◆ **EXERCISE DESCRIPTION**
From top to bottom, return the listing exactly as it appears, omitting its images.

◆ **DATA BELOW**

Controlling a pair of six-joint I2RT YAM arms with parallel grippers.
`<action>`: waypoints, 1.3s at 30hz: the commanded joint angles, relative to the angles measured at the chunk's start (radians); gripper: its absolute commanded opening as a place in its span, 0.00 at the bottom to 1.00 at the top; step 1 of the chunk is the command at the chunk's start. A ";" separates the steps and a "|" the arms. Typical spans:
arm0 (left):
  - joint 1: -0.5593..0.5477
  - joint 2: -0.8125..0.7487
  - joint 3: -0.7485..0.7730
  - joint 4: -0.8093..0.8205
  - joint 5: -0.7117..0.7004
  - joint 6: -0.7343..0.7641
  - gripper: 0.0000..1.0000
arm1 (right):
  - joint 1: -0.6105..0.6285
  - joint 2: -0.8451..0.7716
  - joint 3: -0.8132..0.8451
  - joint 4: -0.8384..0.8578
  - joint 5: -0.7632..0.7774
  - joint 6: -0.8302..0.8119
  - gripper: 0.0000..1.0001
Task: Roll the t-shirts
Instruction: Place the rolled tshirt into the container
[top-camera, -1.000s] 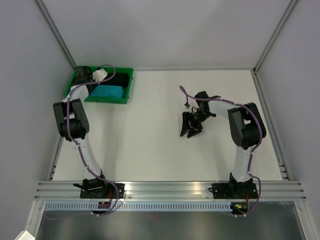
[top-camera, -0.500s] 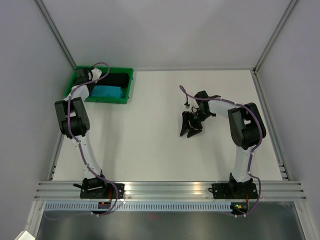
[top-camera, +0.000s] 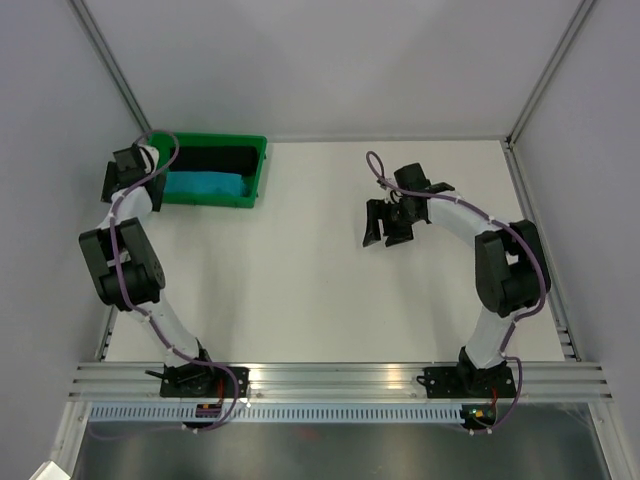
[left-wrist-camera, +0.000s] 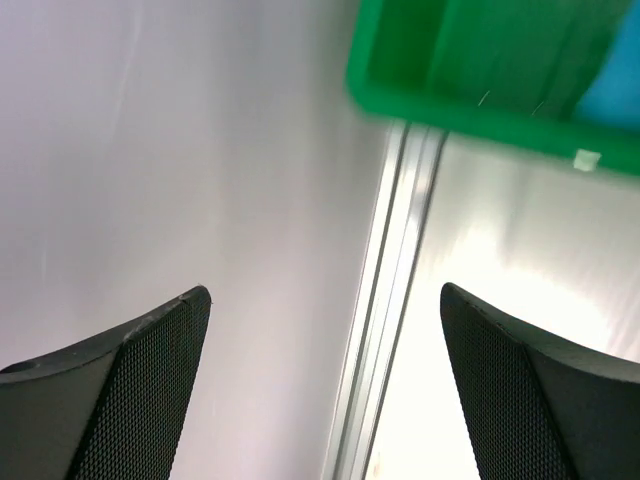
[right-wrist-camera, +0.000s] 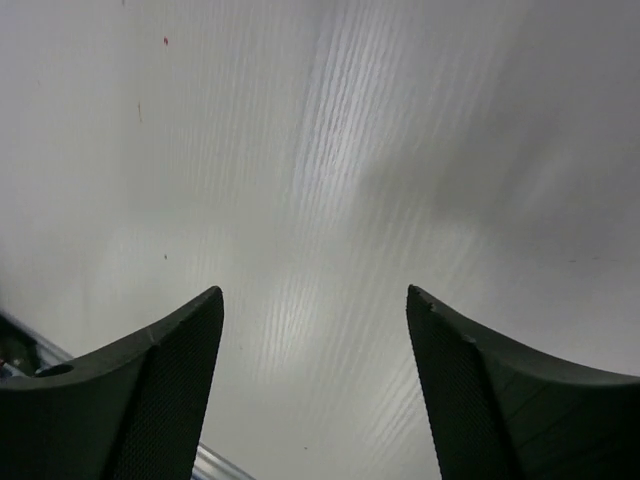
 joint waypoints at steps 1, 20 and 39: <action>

◆ **TASK OUTPUT**
Controlling a pair of six-joint I2RT YAM arms with parallel grippers.
`<action>`: waypoints, 1.3s at 30hz: the commanded joint angles, relative to the angles measured at the chunk's start (radians); gripper: its absolute commanded opening as a place in its span, 0.00 at the bottom to 1.00 at the top; step 1 of the chunk is the command at the chunk's start. A ";" separates the steps and a "|" the arms. Typical spans:
arm0 (left):
  - joint 1: -0.5593..0.5477
  - joint 2: -0.8125..0.7487
  - joint 3: -0.7485..0.7730
  - joint 4: -0.8093..0.8205
  - joint 5: -0.7117..0.7004
  - joint 6: -0.7343..0.7641
  - gripper: 0.0000..1.0000
arm1 (right):
  - joint 1: -0.6105..0.6285
  - joint 2: -0.8451..0.7716
  - joint 3: -0.8132..0.8451
  - joint 4: -0.8384..0.8578
  - joint 5: -0.7632..0.7774
  - joint 6: -0.8302..0.8119
  - gripper: 0.0000..1.0001
Task: Roll the t-shirts
Instruction: Place the rolled tshirt into the container
[top-camera, -1.000s] 
[top-camera, -0.500s] 
[top-camera, +0.000s] 
[left-wrist-camera, +0.000s] 
[right-wrist-camera, +0.000s] 
 joint waypoints at steps 1, 20 and 39: <action>

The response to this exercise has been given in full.